**What needs to be done**
Set down exactly the lines of the records from the top to the line containing "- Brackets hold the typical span"; include both.

-*-*-

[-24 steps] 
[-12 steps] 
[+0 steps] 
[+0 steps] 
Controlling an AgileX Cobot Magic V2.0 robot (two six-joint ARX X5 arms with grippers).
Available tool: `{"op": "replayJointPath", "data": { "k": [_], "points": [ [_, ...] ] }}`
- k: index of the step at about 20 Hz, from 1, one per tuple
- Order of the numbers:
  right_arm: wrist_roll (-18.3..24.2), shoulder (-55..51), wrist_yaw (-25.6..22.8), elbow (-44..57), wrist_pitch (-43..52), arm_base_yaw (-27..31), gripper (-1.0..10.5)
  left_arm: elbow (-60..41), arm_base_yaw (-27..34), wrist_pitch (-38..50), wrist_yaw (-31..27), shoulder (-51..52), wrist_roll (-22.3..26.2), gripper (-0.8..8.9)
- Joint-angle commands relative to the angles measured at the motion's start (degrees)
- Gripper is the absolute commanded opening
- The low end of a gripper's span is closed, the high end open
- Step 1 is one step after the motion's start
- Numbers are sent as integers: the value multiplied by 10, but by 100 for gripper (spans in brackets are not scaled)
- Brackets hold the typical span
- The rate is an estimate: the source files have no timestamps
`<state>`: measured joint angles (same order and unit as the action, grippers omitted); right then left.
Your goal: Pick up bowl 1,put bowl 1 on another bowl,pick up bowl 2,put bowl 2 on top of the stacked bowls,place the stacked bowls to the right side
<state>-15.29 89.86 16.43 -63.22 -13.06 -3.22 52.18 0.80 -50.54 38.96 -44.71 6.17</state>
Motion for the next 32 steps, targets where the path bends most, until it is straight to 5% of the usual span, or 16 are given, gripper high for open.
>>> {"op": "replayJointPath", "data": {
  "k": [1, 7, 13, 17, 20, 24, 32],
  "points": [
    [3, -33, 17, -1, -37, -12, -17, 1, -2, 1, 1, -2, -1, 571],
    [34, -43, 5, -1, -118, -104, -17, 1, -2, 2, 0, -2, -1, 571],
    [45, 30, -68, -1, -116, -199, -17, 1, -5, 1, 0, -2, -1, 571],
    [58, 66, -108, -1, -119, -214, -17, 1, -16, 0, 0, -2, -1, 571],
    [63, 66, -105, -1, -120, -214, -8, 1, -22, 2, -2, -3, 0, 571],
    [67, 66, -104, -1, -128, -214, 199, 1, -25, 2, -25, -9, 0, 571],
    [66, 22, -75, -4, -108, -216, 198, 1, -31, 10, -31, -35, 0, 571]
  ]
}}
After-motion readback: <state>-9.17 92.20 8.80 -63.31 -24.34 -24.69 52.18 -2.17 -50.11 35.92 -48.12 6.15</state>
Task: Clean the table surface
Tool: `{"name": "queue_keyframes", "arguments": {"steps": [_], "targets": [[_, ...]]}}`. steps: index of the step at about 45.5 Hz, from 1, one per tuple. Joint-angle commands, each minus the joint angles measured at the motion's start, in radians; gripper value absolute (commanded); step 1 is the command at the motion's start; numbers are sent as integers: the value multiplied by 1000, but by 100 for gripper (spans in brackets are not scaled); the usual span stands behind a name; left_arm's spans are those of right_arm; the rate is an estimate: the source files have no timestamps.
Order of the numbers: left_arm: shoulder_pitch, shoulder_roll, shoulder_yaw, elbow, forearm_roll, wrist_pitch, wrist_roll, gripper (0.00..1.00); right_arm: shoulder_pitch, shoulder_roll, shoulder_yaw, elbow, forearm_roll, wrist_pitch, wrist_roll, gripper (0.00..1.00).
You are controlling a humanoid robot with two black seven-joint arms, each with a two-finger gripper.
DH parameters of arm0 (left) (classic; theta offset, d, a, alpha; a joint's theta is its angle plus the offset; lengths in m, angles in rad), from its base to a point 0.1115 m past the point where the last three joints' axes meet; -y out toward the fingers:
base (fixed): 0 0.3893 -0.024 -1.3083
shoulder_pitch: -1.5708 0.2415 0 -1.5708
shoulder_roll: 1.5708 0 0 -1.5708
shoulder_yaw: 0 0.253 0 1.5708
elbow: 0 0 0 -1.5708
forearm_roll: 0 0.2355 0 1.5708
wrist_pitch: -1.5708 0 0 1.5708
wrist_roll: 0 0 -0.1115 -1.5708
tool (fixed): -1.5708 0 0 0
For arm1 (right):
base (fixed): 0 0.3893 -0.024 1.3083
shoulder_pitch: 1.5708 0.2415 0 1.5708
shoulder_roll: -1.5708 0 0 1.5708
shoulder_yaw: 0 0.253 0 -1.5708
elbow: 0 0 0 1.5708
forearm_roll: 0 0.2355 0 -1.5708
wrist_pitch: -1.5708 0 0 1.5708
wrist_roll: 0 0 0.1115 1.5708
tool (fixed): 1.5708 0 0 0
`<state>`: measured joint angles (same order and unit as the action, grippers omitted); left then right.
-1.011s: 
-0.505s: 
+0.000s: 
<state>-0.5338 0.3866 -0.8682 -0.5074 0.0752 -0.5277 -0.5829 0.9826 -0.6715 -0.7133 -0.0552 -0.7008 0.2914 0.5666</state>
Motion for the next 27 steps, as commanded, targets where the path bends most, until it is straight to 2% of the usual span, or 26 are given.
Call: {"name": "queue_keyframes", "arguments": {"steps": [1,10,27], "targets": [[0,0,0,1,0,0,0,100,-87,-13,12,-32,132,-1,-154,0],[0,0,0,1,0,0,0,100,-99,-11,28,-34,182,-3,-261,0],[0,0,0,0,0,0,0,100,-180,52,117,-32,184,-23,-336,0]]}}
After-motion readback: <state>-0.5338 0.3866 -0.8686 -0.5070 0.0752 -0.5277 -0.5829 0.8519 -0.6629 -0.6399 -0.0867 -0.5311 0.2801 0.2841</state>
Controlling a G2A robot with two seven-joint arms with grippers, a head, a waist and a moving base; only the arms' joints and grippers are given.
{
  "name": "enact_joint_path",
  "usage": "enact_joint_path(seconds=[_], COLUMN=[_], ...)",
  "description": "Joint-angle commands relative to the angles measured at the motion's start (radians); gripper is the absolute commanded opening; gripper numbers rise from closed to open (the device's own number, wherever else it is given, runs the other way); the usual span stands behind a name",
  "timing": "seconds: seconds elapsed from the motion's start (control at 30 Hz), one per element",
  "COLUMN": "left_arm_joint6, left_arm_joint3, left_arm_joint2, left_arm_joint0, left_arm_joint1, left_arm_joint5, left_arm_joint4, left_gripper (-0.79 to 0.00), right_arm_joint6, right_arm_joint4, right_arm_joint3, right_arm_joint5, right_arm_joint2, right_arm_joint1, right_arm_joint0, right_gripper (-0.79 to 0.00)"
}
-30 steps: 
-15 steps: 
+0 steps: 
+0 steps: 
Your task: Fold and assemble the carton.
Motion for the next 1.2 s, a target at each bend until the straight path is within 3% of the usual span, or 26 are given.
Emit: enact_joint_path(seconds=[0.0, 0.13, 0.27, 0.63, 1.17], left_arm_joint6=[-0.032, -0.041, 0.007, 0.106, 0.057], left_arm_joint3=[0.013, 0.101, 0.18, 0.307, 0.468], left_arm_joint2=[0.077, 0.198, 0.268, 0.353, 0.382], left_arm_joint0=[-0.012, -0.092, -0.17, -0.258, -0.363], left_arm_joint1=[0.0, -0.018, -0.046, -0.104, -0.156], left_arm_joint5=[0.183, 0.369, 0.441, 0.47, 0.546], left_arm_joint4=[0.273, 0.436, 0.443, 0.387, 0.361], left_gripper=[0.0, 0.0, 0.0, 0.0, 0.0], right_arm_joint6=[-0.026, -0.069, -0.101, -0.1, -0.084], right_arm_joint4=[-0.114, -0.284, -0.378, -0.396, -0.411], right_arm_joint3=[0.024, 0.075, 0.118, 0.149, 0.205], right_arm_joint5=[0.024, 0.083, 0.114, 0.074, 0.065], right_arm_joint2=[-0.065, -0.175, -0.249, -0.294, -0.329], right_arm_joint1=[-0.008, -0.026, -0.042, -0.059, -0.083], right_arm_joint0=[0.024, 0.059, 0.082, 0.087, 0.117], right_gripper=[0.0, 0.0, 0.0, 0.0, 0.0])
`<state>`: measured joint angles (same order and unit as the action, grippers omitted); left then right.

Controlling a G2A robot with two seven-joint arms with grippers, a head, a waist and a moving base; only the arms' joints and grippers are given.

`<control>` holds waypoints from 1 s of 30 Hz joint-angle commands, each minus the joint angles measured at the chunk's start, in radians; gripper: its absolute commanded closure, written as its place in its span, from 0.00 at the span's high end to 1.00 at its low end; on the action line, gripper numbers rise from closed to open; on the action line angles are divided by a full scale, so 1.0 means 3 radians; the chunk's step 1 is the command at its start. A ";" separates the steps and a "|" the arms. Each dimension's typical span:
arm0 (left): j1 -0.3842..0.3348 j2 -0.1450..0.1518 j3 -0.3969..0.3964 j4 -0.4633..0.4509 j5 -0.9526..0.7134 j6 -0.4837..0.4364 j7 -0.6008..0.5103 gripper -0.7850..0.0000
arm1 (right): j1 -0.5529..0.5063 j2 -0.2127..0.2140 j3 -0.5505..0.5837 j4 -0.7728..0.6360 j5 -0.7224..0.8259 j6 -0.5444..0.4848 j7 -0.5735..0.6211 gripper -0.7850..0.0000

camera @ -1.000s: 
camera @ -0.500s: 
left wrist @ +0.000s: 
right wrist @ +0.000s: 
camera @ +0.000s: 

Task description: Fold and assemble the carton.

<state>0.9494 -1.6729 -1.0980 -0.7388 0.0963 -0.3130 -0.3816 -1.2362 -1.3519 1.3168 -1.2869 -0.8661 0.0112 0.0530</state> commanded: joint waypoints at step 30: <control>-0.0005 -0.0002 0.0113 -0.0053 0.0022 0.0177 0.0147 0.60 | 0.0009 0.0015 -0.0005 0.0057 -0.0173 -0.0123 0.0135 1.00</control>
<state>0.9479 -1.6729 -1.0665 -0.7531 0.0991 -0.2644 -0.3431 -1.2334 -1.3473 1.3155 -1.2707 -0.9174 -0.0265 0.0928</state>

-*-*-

**Result of this task**
[-24 steps] 
[-12 steps] 
[+0 steps] 
[+0 steps] 
Controlling an AgileX Cobot Magic V2.0 robot (two six-joint ARX X5 arms with grippers).
Available tool: `{"op": "replayJointPath", "data": { "k": [_], "points": [ [_, ...] ] }}`
- k: index of the step at about 20 Hz, from 1, one per tuple
- Order of the numbers:
  right_arm: wrist_roll (-18.3..24.2), shoulder (-55..51), wrist_yaw (-25.6..22.8), elbow (-44..57), wrist_pitch (-43..52), arm_base_yaw (-27..31), gripper (-1.0..10.5)
  left_arm: elbow (-60..41), arm_base_yaw (-27..34), wrist_pitch (-38..50), wrist_yaw (-31..27), shoulder (-51..52), wrist_roll (-22.3..26.2), gripper (-0.8..8.9)
- Joint-angle commands relative to the angles measured at the motion's start (degrees)
- Gripper is the absolute commanded opening
- The low end of a gripper's span is closed, the high end open
- Step 1 is one step after the motion's start
- Numbers are sent as integers: the value multiplied by 10, but by 100 for gripper (spans in brackets are not scaled)
- Brackets hold the typical span

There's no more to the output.